By the eighteenth century the great families who held the title - the De la Tour d'Auvergnes, then the Electors of the Palatinate and Bavaria - had bigger estates elsewhere and almost never visited. In 1737 the castle was demolished. By the 1760s a farm had appeared on the site, built in part from the medieval walls themselves - chunks of castle masonry recycled into the kitchen of a working farmhouse. In 1842 a baron used the buildings as a summer cottage; the cottage burned down eight years later. Through the 19th and 20th centuries almost nothing happened. Modern stables crept onto what was probably the outer bailey. In the 1980s the surrounding moat - the last visible scar of the castle's footprint - was filled in.

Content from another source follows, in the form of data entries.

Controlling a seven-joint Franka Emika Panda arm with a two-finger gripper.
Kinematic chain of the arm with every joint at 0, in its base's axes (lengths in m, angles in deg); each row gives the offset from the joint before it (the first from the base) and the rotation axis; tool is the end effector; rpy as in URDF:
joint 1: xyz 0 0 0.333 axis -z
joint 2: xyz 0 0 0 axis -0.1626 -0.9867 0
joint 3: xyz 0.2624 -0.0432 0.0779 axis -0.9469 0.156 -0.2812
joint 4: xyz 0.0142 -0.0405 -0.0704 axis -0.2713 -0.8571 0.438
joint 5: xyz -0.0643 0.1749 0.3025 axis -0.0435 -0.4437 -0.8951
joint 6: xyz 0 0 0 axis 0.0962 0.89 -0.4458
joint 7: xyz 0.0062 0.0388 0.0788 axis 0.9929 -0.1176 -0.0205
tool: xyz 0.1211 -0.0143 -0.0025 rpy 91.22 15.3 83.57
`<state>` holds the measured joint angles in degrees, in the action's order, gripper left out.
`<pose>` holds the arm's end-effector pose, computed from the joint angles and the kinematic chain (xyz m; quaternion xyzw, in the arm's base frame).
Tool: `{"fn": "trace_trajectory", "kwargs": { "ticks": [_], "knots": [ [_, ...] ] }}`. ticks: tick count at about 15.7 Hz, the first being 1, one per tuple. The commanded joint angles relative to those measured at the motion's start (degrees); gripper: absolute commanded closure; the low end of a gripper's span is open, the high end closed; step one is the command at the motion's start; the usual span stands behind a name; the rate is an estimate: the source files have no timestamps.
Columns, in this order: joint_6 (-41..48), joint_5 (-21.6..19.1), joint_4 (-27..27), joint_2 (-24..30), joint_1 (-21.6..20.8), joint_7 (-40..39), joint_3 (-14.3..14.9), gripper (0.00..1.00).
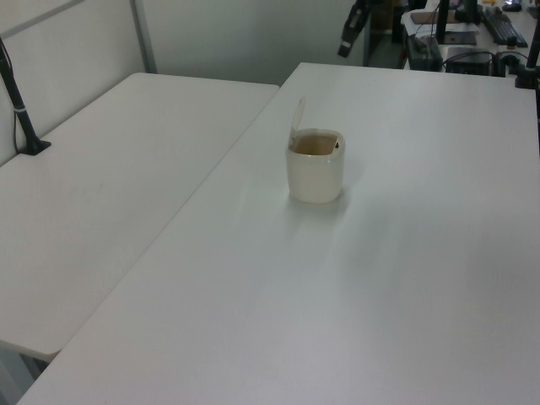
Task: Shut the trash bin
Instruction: 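Move the gripper down toward the open lid of the cream bin, then push the raised lid down onto the bin rim with the gripper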
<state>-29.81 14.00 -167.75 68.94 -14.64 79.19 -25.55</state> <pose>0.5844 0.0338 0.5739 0.9789 0.0381 0.1990 0.0256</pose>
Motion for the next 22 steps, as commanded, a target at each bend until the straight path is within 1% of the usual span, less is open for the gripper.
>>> {"fn": "trace_trajectory", "kwargs": {
  "ticks": [1,4,8,12,16,20,22],
  "knots": [
    [-8.64,0.10,1.11,-3.96,-0.52,3.14,0.24,1.00],
    [-16.20,0.10,1.11,-6.77,-0.52,4.72,0.24,1.00],
    [-22.28,0.45,1.11,-10.11,-0.69,5.78,0.24,1.00],
    [-23.43,0.54,1.11,-12.58,-1.66,5.78,0.16,1.00],
    [-22.03,0.89,1.20,-13.20,-2.01,5.17,0.15,1.00],
    [-14.84,1.16,1.46,-13.11,-2.63,5.08,0.24,1.00],
    [-9.84,1.25,1.46,-13.11,-2.72,4.47,0.24,1.00]
  ]
}}
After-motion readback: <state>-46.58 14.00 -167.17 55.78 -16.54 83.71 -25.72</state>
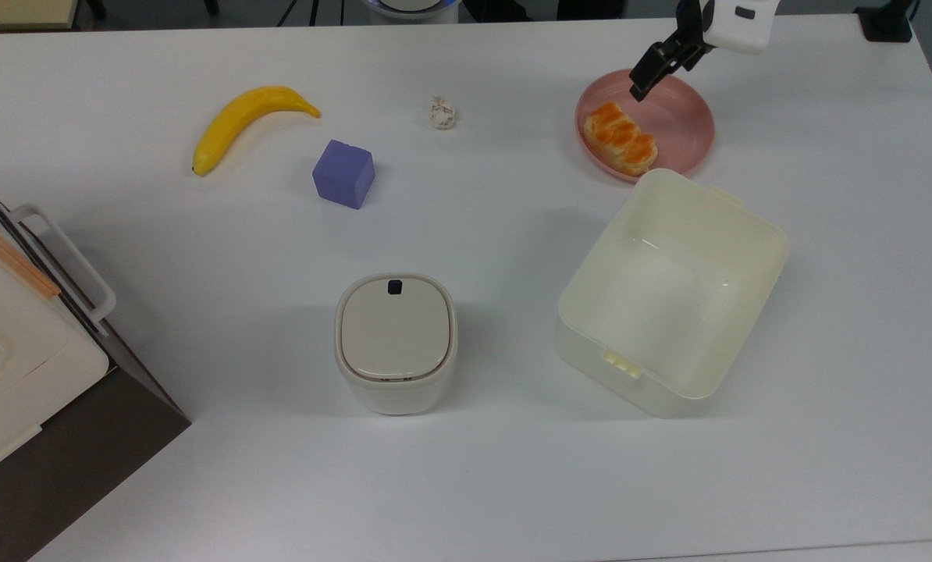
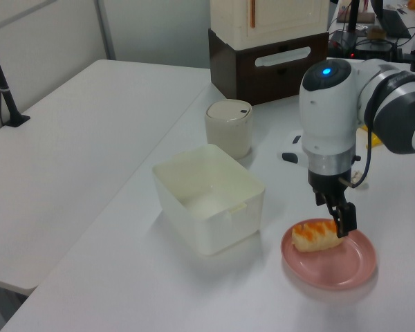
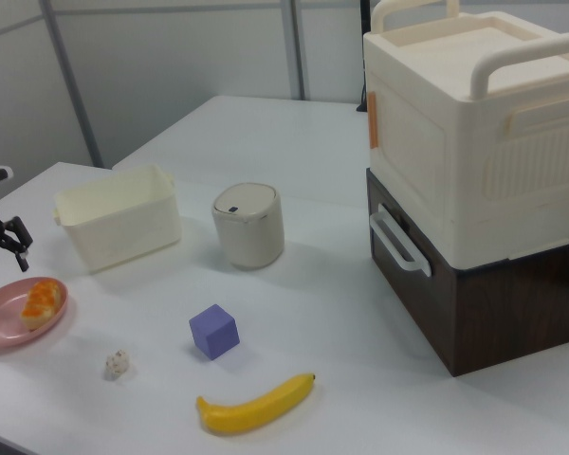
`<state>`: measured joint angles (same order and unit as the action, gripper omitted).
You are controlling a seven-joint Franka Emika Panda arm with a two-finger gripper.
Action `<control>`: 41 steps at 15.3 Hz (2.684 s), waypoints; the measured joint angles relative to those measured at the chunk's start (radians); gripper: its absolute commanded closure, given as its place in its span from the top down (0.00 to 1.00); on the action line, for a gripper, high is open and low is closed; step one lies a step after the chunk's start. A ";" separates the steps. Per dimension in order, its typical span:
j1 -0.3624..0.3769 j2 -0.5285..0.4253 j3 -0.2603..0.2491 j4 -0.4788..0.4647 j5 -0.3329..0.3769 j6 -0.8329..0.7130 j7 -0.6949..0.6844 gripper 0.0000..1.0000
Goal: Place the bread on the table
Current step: 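Lower the gripper and close it on the orange-glazed bread roll, then lift the bread roll off the plate and carry it beside the purple cube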
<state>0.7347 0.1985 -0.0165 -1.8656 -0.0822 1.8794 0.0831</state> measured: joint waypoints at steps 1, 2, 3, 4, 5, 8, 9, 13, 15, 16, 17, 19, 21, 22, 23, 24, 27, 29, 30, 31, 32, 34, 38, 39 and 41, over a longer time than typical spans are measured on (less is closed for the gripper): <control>-0.005 0.015 0.000 -0.001 -0.002 0.000 -0.004 0.99; -0.014 0.031 0.000 -0.003 -0.003 0.001 -0.007 0.99; -0.027 0.049 0.000 -0.003 -0.005 0.003 -0.018 1.00; -0.043 0.067 -0.001 -0.003 -0.005 0.006 -0.031 1.00; -0.060 0.084 -0.001 -0.003 -0.005 0.012 -0.044 1.00; -0.102 0.108 -0.001 -0.002 -0.011 0.020 -0.075 0.80; -0.107 0.108 -0.001 -0.002 -0.016 0.020 -0.076 0.67; -0.100 0.108 0.002 0.000 -0.024 0.020 -0.077 0.00; -0.096 0.108 0.006 0.000 -0.024 0.020 -0.077 0.00; -0.094 0.108 0.006 0.000 -0.024 0.020 -0.076 0.00; -0.092 0.108 0.007 0.000 -0.024 0.020 -0.071 0.00; -0.092 0.108 0.008 0.000 -0.024 0.020 -0.063 0.00; -0.092 0.102 0.009 0.005 -0.024 0.002 -0.059 0.00; -0.092 0.095 0.009 0.018 -0.024 -0.026 -0.058 0.00; -0.092 0.084 0.009 0.035 -0.024 -0.063 -0.056 0.00; -0.093 0.068 0.009 0.054 -0.024 -0.098 -0.056 0.00; -0.139 -0.006 0.005 0.084 -0.024 -0.160 -0.056 0.00; -0.193 -0.018 0.001 0.083 -0.031 -0.160 -0.056 0.00; -0.228 -0.018 -0.001 0.083 -0.040 -0.160 -0.056 0.00; -0.263 -0.017 -0.002 0.082 -0.054 -0.160 -0.057 0.00; -0.295 -0.015 -0.004 0.081 -0.070 -0.160 -0.057 0.00; -0.351 -0.006 -0.006 0.078 -0.088 -0.160 -0.062 0.00; -0.390 0.046 -0.007 0.067 -0.100 -0.150 -0.064 0.99; -0.392 0.057 -0.007 0.067 -0.102 -0.146 -0.063 1.00; -0.394 0.064 -0.007 0.068 -0.120 -0.144 -0.062 1.00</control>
<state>0.3412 0.2629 -0.0235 -1.7977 -0.2018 1.7351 0.0207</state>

Excavation, Restoration, and a New Idea

In 2015 the Groen Ontwikkelfonds Brabant bought the farm with an eye to restoring the natural connections of the Dommel valley. The modern stables came down. Archaeologists from BAAC walked the terrain in 2016, mapped what was left, and in 2017 the moat was re-excavated, putting water back around the old castle hill for the first time in decades. That same year the conservation organisation Brabants Landschap won the tender to redevelop the site with a plan combining nature, art and history - a kind of small Kroller-Muller Museum of the south, in the words of the jury. Artists are to work and exhibit in the old farm. Eco-art will sit on the grounds. The medieval bed of the Dommel may be partially restored. The castle that vanished in 1737, in other words, is slowly being made visible again, not by rebuilding it but by digging carefully around the ghost of where it used to be.

From the Air

Oud Herlaer is at 51.659846 degrees north, 5.312569 degrees east, on the east bank of the Dommel between Vught and Sint-Michielsgestel - roughly one kilometre downstream from Nieuw-Herlaer. Eindhoven Airport (EHEH) is about 26 km south, Volkel (EHVK) about 23 km northeast. From cruise the site appears as an isolated cluster of farm buildings in green Dommel-valley pastures; the recently restored circular moat is visible at low altitude. Best viewed at 2,000-6,000 ft in clear conditions.